• **TASK TO COMPLETE**: What does the data read, word for word, from the line containing "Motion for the" through its final line? Give those lines only.
┌─ COLLECTED MATERIAL
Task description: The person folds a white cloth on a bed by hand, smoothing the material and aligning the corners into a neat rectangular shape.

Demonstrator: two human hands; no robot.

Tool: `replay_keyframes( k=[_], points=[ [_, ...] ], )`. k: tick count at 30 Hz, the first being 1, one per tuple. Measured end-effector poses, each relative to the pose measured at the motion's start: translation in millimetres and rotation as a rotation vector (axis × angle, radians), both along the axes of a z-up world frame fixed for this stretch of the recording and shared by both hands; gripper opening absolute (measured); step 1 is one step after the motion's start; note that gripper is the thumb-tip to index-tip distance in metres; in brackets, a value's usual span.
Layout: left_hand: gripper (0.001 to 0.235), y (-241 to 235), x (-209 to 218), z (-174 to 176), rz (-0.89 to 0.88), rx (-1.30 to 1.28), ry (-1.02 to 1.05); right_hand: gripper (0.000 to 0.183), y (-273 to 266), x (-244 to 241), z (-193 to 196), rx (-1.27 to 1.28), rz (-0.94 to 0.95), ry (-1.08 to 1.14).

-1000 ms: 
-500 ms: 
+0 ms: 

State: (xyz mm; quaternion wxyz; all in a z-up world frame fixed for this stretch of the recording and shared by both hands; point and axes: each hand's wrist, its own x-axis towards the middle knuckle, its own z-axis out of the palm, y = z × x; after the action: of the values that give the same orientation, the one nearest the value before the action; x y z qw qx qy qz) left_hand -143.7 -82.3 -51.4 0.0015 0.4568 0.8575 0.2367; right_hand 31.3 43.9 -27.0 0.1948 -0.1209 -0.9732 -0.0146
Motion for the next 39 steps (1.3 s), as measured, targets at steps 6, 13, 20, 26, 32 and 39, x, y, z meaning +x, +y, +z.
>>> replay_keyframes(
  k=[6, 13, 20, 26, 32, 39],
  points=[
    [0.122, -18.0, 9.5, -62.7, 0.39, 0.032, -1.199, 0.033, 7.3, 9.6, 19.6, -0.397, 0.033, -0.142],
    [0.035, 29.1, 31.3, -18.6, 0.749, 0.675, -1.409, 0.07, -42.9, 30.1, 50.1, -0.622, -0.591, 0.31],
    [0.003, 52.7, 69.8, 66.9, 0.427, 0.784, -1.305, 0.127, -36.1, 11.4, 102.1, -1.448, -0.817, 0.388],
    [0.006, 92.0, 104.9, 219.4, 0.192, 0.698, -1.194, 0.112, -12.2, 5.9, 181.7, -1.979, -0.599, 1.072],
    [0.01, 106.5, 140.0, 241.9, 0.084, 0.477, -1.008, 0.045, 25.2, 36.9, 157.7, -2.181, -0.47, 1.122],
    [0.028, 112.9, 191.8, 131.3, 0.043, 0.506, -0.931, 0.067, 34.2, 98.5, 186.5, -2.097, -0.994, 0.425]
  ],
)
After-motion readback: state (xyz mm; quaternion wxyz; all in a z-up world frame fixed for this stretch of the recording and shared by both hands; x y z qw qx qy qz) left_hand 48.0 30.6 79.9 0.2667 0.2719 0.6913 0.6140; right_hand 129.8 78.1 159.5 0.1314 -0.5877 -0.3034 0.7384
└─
• **SOLUTION TO THE EXERCISE**:
Motion for the next 39 steps (1.3 s), as measured, targets at steps 6, 13, 20, 26, 32 and 39, x, y, z meaning +x, +y, +z.
>>> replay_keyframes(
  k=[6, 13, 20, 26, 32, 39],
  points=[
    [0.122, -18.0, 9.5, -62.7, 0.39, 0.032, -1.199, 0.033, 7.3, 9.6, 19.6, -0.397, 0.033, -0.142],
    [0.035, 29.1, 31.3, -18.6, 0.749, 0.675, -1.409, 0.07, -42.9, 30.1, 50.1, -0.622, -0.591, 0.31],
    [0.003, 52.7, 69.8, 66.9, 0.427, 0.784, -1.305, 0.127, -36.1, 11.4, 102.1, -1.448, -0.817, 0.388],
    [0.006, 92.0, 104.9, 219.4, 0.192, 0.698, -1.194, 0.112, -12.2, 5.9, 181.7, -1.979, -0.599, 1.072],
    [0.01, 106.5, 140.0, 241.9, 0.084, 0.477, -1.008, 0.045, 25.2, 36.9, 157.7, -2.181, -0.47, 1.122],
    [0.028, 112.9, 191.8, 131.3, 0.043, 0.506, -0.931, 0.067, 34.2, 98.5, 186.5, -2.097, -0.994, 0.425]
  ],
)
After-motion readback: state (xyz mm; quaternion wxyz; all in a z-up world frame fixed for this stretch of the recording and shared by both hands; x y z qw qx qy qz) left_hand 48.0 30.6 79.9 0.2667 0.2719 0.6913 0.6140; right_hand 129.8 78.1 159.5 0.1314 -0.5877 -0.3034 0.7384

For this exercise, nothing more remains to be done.